» **YOUR GOAL**:
Transcribe the records below exactly, leaving out any pictures.

» **EXTRACTED INFORMATION**:
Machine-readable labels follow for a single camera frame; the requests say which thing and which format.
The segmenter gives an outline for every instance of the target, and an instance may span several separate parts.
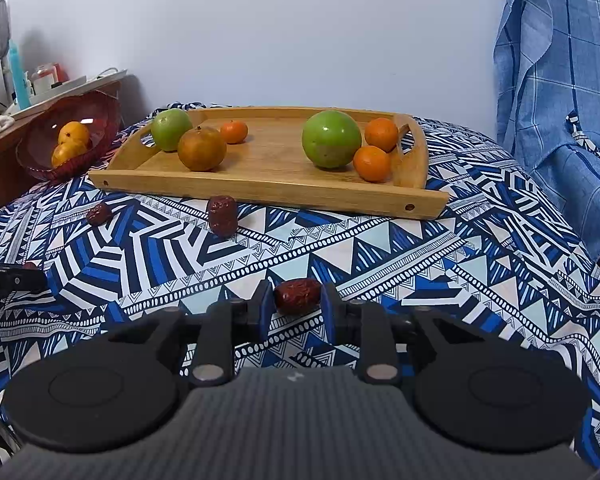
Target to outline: blue plaid fabric
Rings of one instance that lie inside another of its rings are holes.
[[[600,257],[600,0],[507,0],[498,142]]]

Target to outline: patterned tablecloth
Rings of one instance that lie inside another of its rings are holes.
[[[219,298],[250,297],[263,278],[312,276],[335,282],[344,298],[394,312],[428,304],[523,347],[559,352],[592,397],[574,449],[600,466],[600,268],[497,144],[418,122],[429,141],[427,187],[451,195],[435,221],[241,204],[237,234],[222,241],[208,230],[203,200],[106,194],[85,175],[32,188],[0,210],[0,262],[34,261],[49,290],[0,301],[0,402],[16,370],[112,323],[168,305],[202,312]],[[92,228],[85,214],[101,200],[115,216]],[[358,349],[329,345],[318,311],[274,316],[268,341],[235,357],[238,368],[353,366]]]

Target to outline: tray handle
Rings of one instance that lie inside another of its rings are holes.
[[[396,114],[394,123],[399,131],[398,147],[392,157],[394,186],[424,189],[429,174],[429,149],[424,132],[410,115]],[[413,136],[413,146],[403,154],[400,143],[407,132],[411,132]]]

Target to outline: red bowl
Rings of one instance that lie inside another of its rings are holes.
[[[53,168],[51,155],[58,145],[58,133],[70,121],[87,126],[91,149]],[[36,179],[62,182],[82,174],[107,153],[119,126],[120,103],[116,98],[98,91],[64,97],[26,126],[16,147],[16,159]]]

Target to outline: blue bottle
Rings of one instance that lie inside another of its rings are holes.
[[[16,99],[18,100],[18,108],[24,110],[31,106],[29,101],[29,91],[27,91],[27,84],[24,81],[24,71],[22,70],[22,63],[20,62],[20,54],[18,54],[18,47],[13,40],[9,40],[9,66],[11,67],[11,73],[13,74],[13,88],[16,91]]]

» **WRITTEN RESPONSE**:
Machine-readable labels follow for a single camera frame; the requests say which thing and which format.
The segmenter gives an outline for every instance of the target, and an instance may span several separate parts.
Target to outline: blue plaid fabric
Rings of one instance that lie inside another of its rings are holes.
[[[600,257],[600,0],[507,0],[498,142]]]

Target to outline: patterned tablecloth
Rings of one instance that lie inside another of its rings are holes.
[[[219,298],[250,297],[263,278],[312,276],[335,282],[344,298],[394,312],[428,304],[523,347],[559,352],[592,397],[574,449],[600,466],[600,268],[497,144],[418,122],[429,141],[427,187],[451,195],[435,221],[241,204],[237,234],[222,241],[208,230],[203,200],[106,194],[85,175],[32,188],[0,210],[0,262],[34,261],[49,290],[0,301],[0,402],[16,370],[112,323],[168,305],[202,312]],[[92,228],[85,214],[101,200],[115,216]],[[358,349],[329,345],[318,311],[274,316],[268,341],[235,357],[238,368],[353,366]]]

Target to outline: tray handle
Rings of one instance that lie inside another of its rings are holes.
[[[396,114],[394,123],[399,131],[398,147],[392,157],[394,186],[424,189],[429,174],[429,149],[424,132],[410,115]],[[413,136],[413,146],[403,154],[400,143],[407,132],[411,132]]]

Target to outline: red bowl
Rings of one instance that lie inside another of its rings are holes.
[[[53,168],[51,155],[58,145],[58,133],[70,121],[87,126],[91,149]],[[36,179],[62,182],[82,174],[107,153],[119,126],[120,103],[116,98],[98,91],[64,97],[26,126],[16,147],[16,159]]]

Target to outline: blue bottle
Rings of one instance that lie inside another of its rings are holes.
[[[16,99],[18,100],[18,108],[24,110],[31,106],[29,101],[29,91],[27,91],[27,84],[24,81],[24,71],[22,70],[22,63],[20,62],[20,54],[18,54],[18,47],[13,40],[9,40],[9,66],[11,67],[11,73],[13,74],[13,88],[16,91]]]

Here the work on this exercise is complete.